ロ包 ロ孝
 悪戯っぽく上目遣いで彼の目を覗きながら、里美はにじり寄った。岩沢は唾を飲み込み、一転してばつの悪そうな作り笑いを浮かべて後退る。

「い、いや。あの時は出来心で……。あれ以降は全くそんな事は……」

 その大きな身体を少し丸めて申し訳なさそうにしている岩沢。熊と調教師さながらの構図だ。

「あら、出来心じゃなくて下心じゃなかったかしら。
でも大丈夫。彼は実力で実績を上げているだけですからっ」

「や、山崎さんには敵わないなぁ。上からのお達しだったのでお伝えした迄ですよぉ。
 さ、さぁ。
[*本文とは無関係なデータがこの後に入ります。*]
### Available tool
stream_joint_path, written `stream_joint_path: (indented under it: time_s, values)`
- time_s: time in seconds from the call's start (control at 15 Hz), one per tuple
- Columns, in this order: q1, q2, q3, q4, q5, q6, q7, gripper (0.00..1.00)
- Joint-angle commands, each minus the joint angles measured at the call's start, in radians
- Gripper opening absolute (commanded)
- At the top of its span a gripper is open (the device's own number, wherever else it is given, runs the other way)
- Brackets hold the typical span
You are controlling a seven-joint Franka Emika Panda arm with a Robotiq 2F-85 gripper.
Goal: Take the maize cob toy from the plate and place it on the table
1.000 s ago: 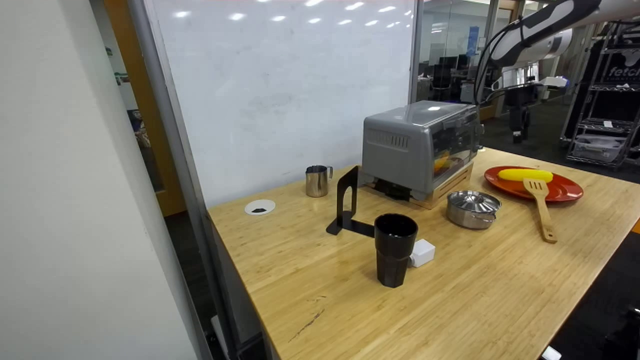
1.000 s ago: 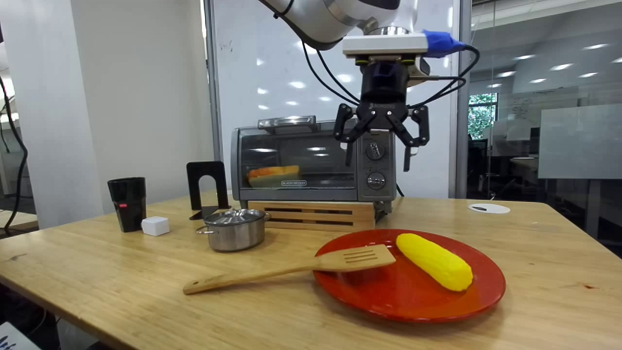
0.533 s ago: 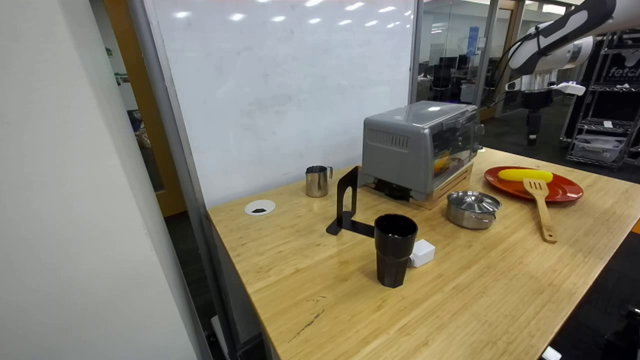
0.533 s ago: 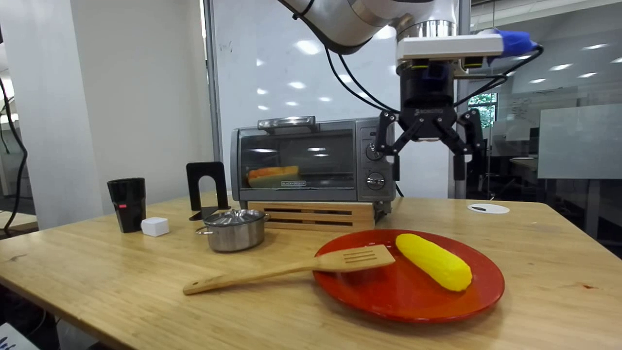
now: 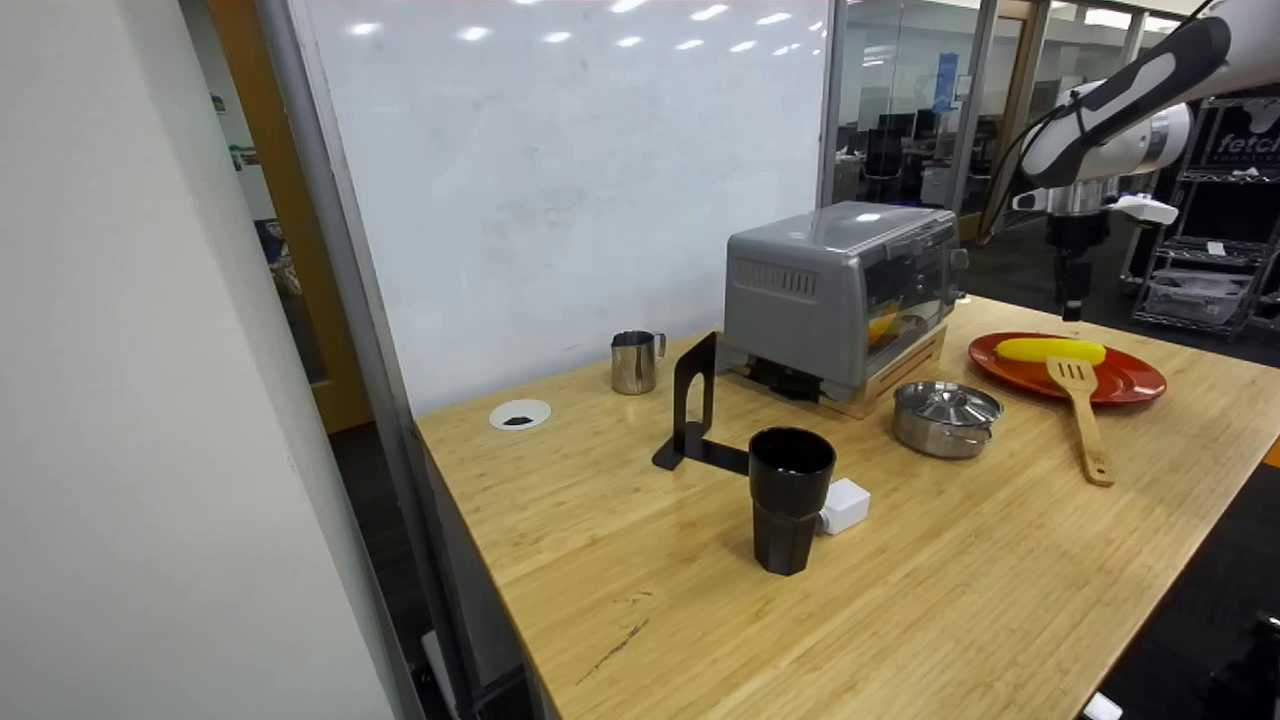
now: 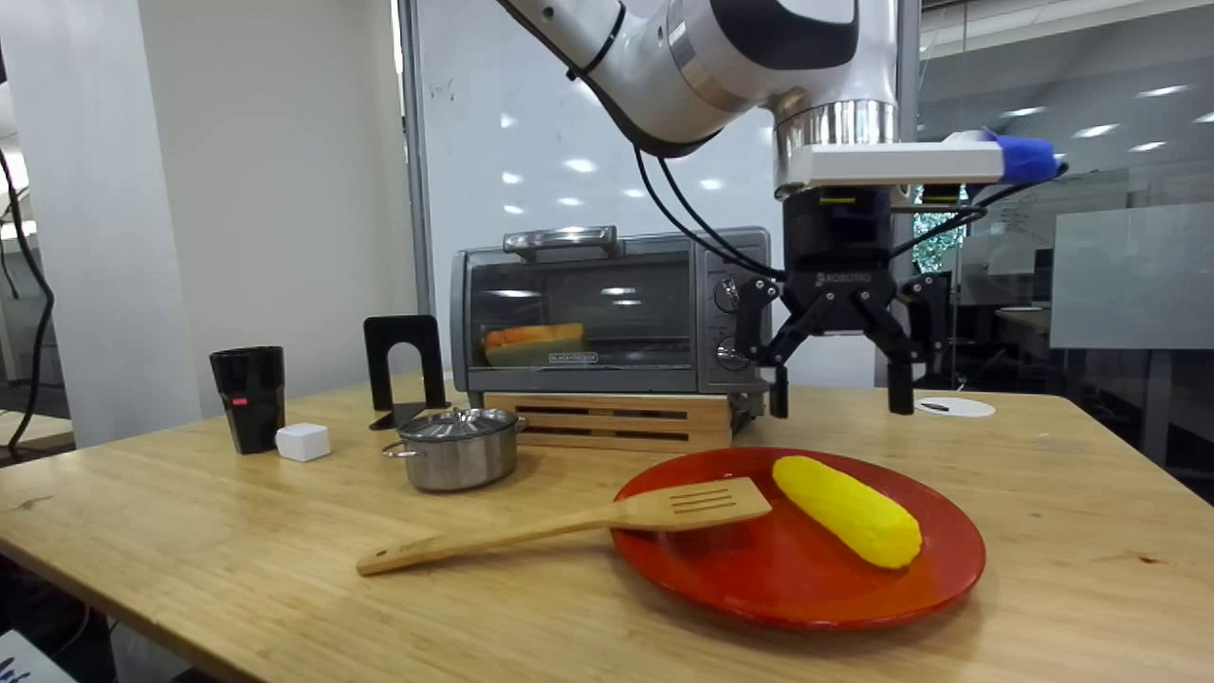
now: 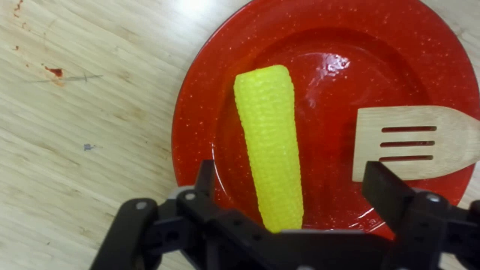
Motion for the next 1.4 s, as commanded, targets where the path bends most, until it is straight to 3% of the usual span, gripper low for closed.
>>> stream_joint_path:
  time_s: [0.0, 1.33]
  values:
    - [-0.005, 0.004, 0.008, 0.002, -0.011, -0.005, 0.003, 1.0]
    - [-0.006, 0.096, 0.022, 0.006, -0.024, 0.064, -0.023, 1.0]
始めましょうか」

「宜しくお願いしまぁす」

 広くはない遮音ブースの中に、甘ったるい里美の声が弾んだ。


───────


 俺の習熟速度が早いのは予備知識が有るのもさる事ながら、やはり地声の大きさが影響しているらしい。幾ら飲み込みが良くても声自体が小さければ術の効果は出ない。
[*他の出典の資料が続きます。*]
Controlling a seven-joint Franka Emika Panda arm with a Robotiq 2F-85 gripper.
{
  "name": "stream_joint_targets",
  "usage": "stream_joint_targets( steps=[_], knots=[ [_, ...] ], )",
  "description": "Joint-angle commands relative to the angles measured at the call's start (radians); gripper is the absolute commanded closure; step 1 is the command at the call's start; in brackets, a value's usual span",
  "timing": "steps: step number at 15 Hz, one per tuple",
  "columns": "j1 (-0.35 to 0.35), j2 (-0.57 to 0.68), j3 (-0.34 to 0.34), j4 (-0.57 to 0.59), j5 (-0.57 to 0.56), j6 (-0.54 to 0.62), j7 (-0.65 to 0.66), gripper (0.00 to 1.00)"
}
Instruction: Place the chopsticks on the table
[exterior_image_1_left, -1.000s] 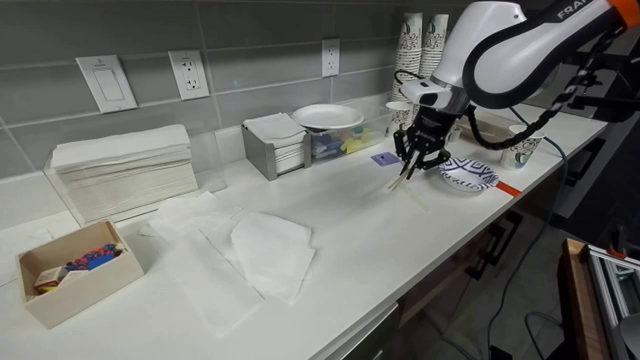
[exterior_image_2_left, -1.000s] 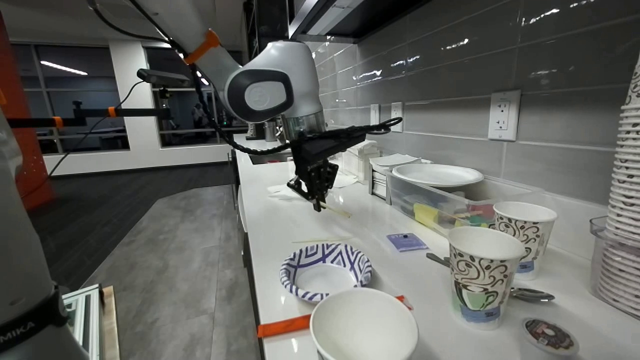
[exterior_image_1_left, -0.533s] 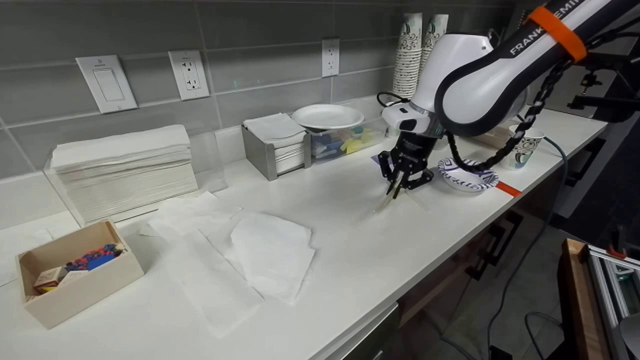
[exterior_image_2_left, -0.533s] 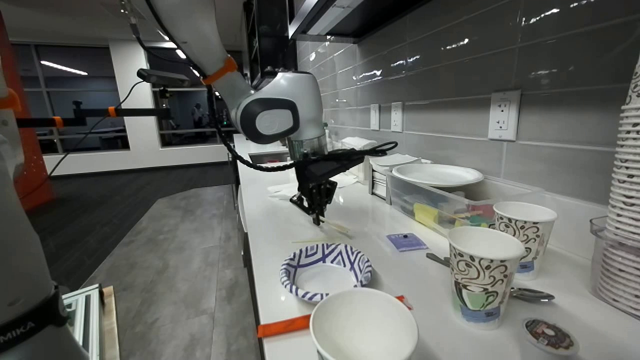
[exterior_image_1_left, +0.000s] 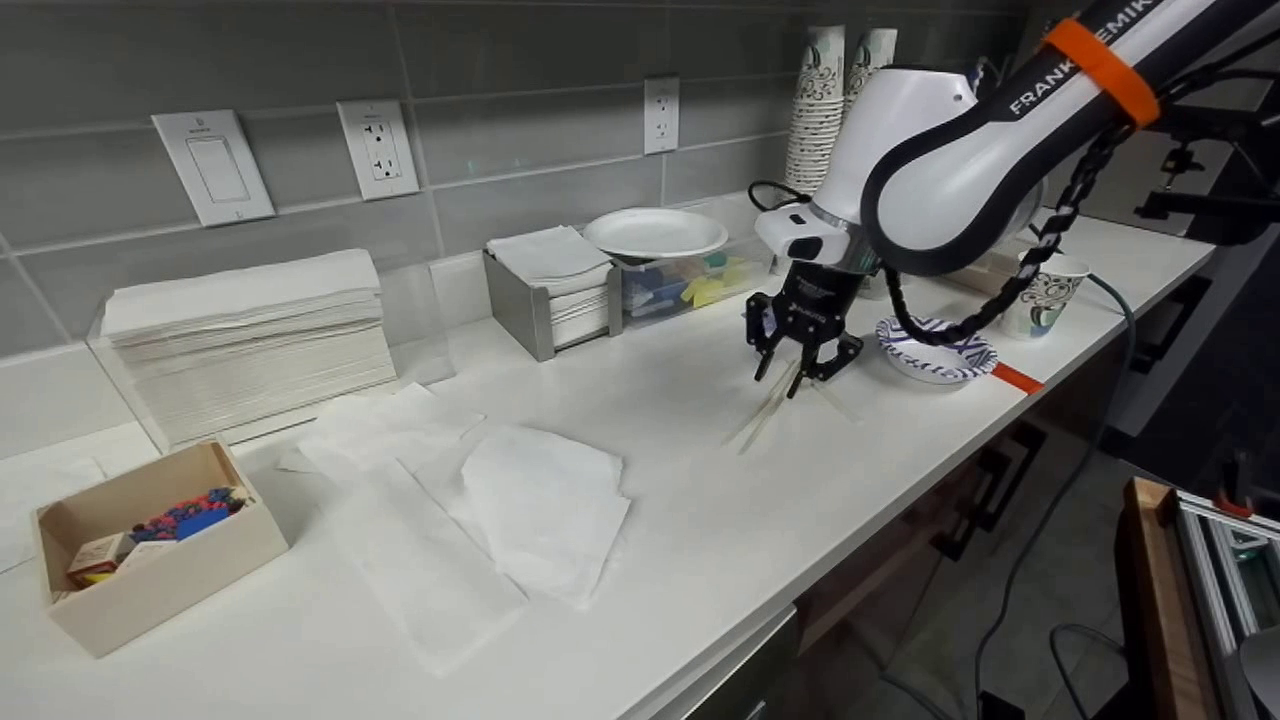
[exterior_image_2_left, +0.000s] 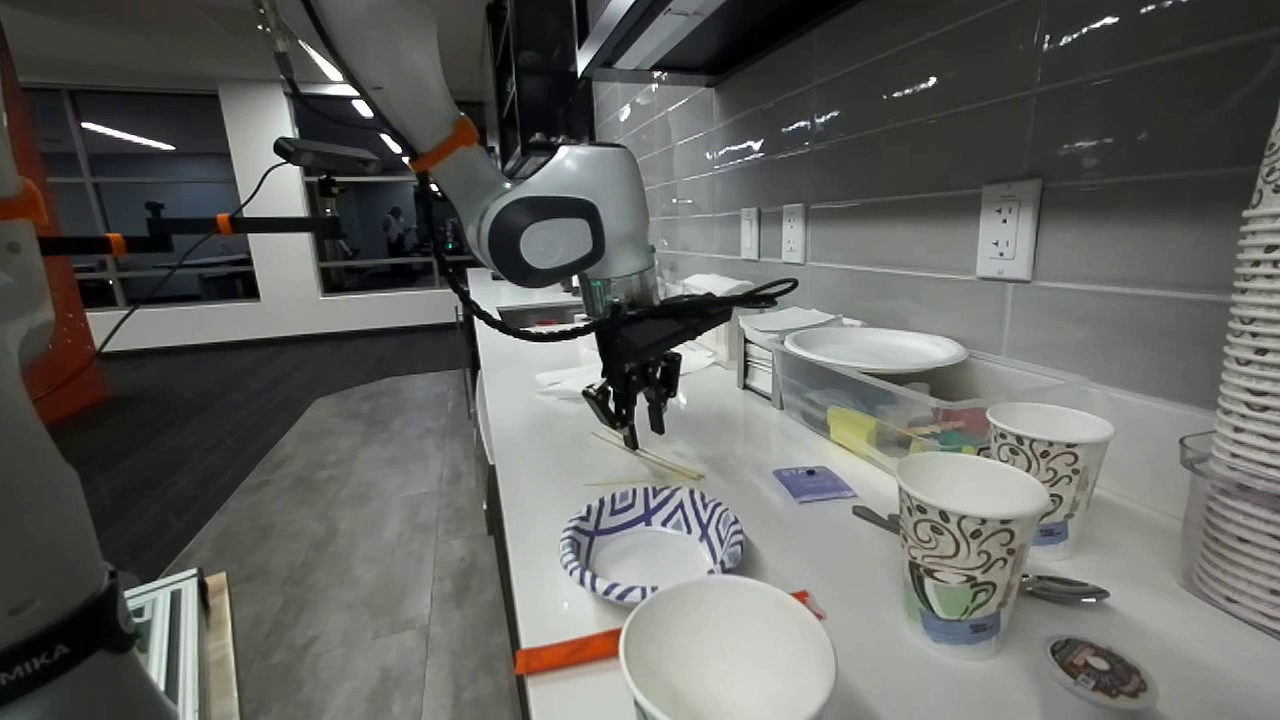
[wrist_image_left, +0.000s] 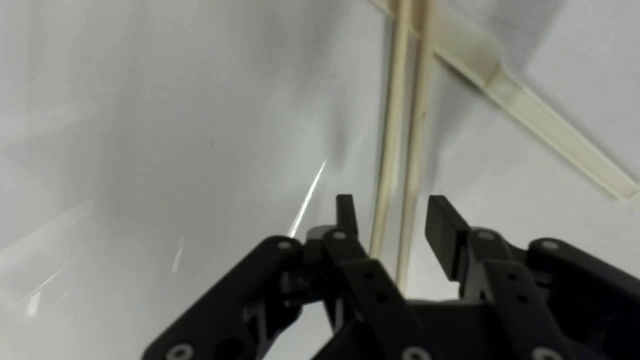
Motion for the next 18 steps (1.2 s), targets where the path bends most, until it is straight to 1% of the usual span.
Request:
stream_joint_targets(
  steps=[1,2,4,5,9,11,13,14,15,18],
  knots=[
    [-0.016,-0.132,-0.013,-0.029,-0.089,-0.122,0.163,0.24],
    [-0.019,-0.166,-0.022,-0.026,-0.126,-0.185,0.243,0.17],
    [-0.031,-0.249,-0.034,-0.031,-0.137,-0.316,0.346,0.02],
    [-0.036,-0.285,-0.043,-0.033,-0.145,-0.358,0.401,0.00],
    [-0.056,-0.405,-0.074,-0.039,-0.145,-0.467,0.590,0.00],
    [-0.069,-0.453,-0.085,-0.040,-0.158,-0.498,0.693,0.00],
    [-0.080,-0.492,-0.101,-0.059,-0.158,-0.489,0.787,0.00],
    [-0.046,-0.437,-0.116,-0.015,-0.150,-0.479,0.709,0.00],
    [-0.050,-0.454,-0.123,-0.022,-0.152,-0.479,0.740,0.00],
    [-0.052,-0.475,-0.129,-0.039,-0.153,-0.479,0.767,0.00]
  ],
)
音圧を上げ、術中にずっと安定した発声をする為にはかなりの修練を積まなければならない。

普通の人がここ迄来るには相当な時間が掛かるようなのだ。


∴◇∴◇∴◇∴


『さぁ、坂本さん。やってみて』

「むうう。むう、ゴホン。あー。あぁぁ。……どうだ?聞こえるか?」

 修練が終わって早速、里美と2人で【闘】(トウ・第四声)を使ってみる。【闘】は離れた場所に居る相手に声を伝える事が出来る術だ。

『はっきり聞こえる。上手だわ?』

 里美が居るビル迄は直線距離で100mは離れているだろうか、しかし明瞭に会話が出来ている。これは凄い!